Pay to Play Outdoors

“You don’t need a weather man to know which way the wind blows.” (Bob Dylan)

Parks cost money to operate.  I remember paying admission fees to state parks when I was a young man.  I also remember the parks being well maintained with lots of staff and offering varied educational programs.What has changed?

In 1995,  taxpayers supported Wisconsin’s state park system with the help of user fees. Over the next 20 years, the taxpayers’ portion gradually shrank to the point that user fees supported the state park system with the help of taxpayers.  In 2015, the governor proposed that  the state parks become entirely self-funding and removed all general revenue from the parks’ budget–a 28% cut for the system.  To make up for that deficit, entrance and campground fees were increased.  Staff, maintenance, education and maintenance were cut.  The math hasn’t worked out very well in terms of creating the same experience.
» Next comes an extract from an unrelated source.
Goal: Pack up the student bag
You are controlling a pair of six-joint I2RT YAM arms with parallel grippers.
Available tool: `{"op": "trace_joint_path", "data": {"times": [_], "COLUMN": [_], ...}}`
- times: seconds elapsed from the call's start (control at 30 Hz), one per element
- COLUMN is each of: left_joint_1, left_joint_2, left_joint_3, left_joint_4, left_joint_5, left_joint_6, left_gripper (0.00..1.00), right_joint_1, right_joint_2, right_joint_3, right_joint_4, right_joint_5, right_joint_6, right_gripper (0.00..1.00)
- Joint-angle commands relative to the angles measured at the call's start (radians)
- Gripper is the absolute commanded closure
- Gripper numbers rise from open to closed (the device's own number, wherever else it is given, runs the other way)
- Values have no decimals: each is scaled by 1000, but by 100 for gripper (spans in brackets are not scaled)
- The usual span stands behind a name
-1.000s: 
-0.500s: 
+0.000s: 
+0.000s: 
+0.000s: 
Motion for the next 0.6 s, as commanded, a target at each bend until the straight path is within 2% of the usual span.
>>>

How we spend tax dollars is a reflection of our priorities.  In this state, the emphasis has shifted to bigger and more roads, newer athletic stadiums, and lower taxes on the wealthy.  Natural resources and education?  Not so much. Yesterday, our state senate passed a mining bill that pitted environmentalists against corporate business. One legislator said:  “We’re giving away the best parts of ourselves. We’re a great state. We have clean water and we need someone to stand up and protect it.”

The state parks in Wisconsin are just barely getting by with support from lots of volunteers and “Friends” programs.  It isn’t hard to see the difference. For example,  last year, it took over a month to get our state stickers mailed to us because there wasn’t staff available to pick up the fees from the iron rangers in which we placed our check. When we called to see why our stickers hadn’t been mailed, we were told of the staffing issue and to write a note that the annual sticker had been applied for and place it in the window of our vehicle.

I frequently read rv blogs and forums in which people from around the country complain about the high cost of our entrance fees and campgrounds without commensurate quality, some saying they avoid Wisconsin for that reason.

In an era of expanding waistlines of young and old, along with people who can’t tell the difference between fake news and facts, there is good reason to encourage people to connect minds and bodies with nature.  Shifting from a state-based funding system to a user-based system seems like a bad idea when we continue to use general funding to build new athletic stadiums to watch others exercise, bigger and better roads that enable us to get home faster to watch cable tv, while lowering taxes to primarily benefit the rich who can afford lakeside homes protected by gates and cameras. Don’t even get me started on the recent corporate welfare to bribe Foxconn (a Chinese electronics company) with billions of tax dollars in exchange for a promise of jobs.

I know that Wisconsin isn’t the only state with these problems, but we used to take pride in this state that we were well above average in most categories.  While we are no longer one of the highest taxed states, the frayed edges are showing. You have to act like a great state, not just say you are a great state.  You have to get outside to know which way the wind blows.

Today’s hike was at Governor Nelson State Park on the north shore of Lake Mendota.  The park is surrounded by million dollar homes and overlooks the state capital in the distance.  I spent some time staring at the lake and walking a short Woodland Trail that views both the front yards of mansions and sacred Indian burial mounds (Panther, Conical).   Near the trailhead, there is a boat landing area with restrooms still open and a large public beach with views of the lake and the state capital in the distance. I didn’t see another person in the park during my hike.  The park office was closed.

One thought on “Pay to Play Outdoors

  1. It’s where I was raised, but after over 40 years of living elsewhere I have no idea anymore how Michigan proportions funding for their state parks and recreation areas. I do know that a Michigan resident can get access for nearly nothing, a $10 annual sticker on their registration, but non-residents get slammed for $7 a day at even the smallest facility unless they buy an annual windshield sticker for $31, and any camping fees are on top of that. I do have to say that the Michigan parks and recreation areas seem to be fairly well kept up though.

    Here in Texas state park access can be anywhere from free to $6 per day depending on the park but anyone, resident or not, can buy an annual pass for $70 that includes three get-half-off-the-second-night coupons for camping fees. That alone is worth about $30 if you stay in water/electric sites. (I see my pass expires in a few days. Time for another one!) Texas also relies heavily on volunteers for both operations and maintenance. Since I’m not a people person, my favorite is trail maintenance.